From the Forward: “Hundreds of observant Jews convened at a Manhattan synagogue on Sunday to foster an alternative to the prevailing right-wing discourse about Israeli and American politics in the Orthodox world. But the conference also surfaced uncomfortable arguments within the dissent, with some attendees walking out of one session in protest.”

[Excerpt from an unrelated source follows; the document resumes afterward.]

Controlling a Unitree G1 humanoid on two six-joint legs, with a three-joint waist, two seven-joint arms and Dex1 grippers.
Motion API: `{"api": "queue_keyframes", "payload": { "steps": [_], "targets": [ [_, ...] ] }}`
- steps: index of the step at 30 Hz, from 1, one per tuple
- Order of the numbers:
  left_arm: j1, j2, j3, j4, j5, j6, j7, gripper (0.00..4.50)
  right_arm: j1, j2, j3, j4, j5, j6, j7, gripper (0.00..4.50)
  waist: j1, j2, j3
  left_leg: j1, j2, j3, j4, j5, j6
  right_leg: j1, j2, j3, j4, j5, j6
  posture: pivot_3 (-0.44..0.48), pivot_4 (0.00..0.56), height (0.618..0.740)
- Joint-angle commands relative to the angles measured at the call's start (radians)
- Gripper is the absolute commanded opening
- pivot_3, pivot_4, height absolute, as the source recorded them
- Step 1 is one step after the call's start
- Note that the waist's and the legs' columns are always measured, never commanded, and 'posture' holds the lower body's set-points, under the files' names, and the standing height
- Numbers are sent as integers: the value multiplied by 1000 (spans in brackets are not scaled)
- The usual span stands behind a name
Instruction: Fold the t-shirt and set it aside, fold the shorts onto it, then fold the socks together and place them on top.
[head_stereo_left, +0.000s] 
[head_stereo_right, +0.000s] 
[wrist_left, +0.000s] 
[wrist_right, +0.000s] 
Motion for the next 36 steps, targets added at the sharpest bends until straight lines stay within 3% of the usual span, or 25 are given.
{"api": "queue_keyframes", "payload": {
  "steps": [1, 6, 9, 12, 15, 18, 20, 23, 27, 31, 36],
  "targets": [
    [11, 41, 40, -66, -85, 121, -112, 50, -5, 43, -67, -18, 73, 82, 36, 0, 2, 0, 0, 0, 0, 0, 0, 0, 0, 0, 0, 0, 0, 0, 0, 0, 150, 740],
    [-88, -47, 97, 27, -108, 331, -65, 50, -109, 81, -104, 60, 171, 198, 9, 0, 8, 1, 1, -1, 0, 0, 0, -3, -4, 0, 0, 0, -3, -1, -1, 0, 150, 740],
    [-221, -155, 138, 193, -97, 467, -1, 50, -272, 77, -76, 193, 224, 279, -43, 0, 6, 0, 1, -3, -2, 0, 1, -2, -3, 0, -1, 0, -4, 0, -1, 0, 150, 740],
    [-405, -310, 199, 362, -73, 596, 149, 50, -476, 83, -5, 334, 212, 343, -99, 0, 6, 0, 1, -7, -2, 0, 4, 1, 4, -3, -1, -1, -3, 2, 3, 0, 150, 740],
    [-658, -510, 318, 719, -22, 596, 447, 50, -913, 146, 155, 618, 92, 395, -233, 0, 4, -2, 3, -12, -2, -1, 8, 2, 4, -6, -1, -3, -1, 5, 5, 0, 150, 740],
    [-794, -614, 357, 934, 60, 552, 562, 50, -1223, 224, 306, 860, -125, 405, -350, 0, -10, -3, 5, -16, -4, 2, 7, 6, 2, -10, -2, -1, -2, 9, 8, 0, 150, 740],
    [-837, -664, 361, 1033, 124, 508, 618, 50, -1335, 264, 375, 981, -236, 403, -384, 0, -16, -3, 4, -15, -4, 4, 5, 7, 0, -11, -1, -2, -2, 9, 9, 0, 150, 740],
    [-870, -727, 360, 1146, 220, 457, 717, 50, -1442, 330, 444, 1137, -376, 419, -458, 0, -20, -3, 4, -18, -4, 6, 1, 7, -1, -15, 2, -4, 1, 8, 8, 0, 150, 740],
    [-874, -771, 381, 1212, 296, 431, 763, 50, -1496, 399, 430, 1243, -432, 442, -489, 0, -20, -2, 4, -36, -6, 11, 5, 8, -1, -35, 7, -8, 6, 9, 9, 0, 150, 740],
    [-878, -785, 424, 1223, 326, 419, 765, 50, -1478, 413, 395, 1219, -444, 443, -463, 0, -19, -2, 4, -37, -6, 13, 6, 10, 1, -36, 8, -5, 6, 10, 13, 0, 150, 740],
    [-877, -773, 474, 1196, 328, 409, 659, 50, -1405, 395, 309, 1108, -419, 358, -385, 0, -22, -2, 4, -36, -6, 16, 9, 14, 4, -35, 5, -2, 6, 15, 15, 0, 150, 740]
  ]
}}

From JTA: “At first glance, “Papillon” (Butterfly), the 15-minute Oscar-nominated animated short by veteran French filmmaker Florence Miailhe, may appear like a meditative journey through water and memory. An elderly man swims in a hand-painted sea, flashing back to childhood memories of being bullied and a loving mother who makes it all right. As he cuts through the water and moves through time, the fuller context emerges: The sun-soaked beaches appear to be North Africa, the boy becomes a champion swimmer, a swastika tells you that he is competing in the 1936 Berlin Olympics, and the soundtrack echoes with taunts of ‘Jew’ and ‘kike.’ The film is based on the extraordinary real life of Alfred Nakache, a Jewish athlete whose story of resilience under Nazi persecution has previously been told in two French documentaries but is seldom remembered today.” You can (and indeed should) watch the short film here.
I also want to watch this new documentary about Greek Jews and 20th century history.
-ET
"Sisyphus" by quinn.anya is licensed under CC BY-SA 2.0.